§ **What is being asked**
Write the listing out again word for word, excluding any pictures.

▶

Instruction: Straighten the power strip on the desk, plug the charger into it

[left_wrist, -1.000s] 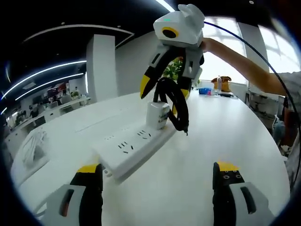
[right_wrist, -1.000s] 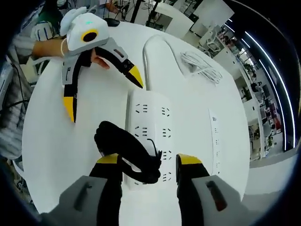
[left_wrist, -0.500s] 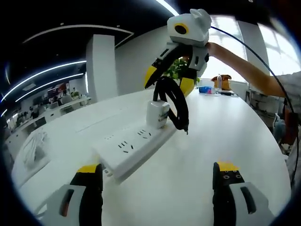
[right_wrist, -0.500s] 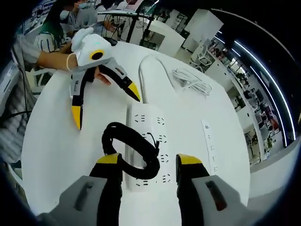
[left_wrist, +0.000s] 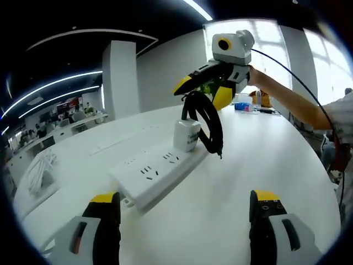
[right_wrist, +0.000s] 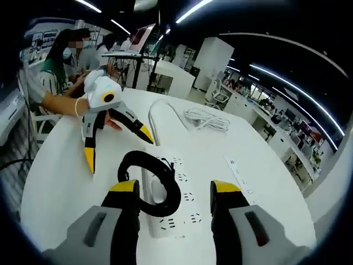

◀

§ **Answer box**
Instruction: Straighten the power strip on the desk, plug the charger into it

[left_wrist, -1.000s] 
[right_wrist, -1.000s] 
[left_wrist, -0.500s] 
[right_wrist, -0.500s] 
[left_wrist, +0.000s] 
[right_wrist, +0.000s] 

There is nothing else to this exercise.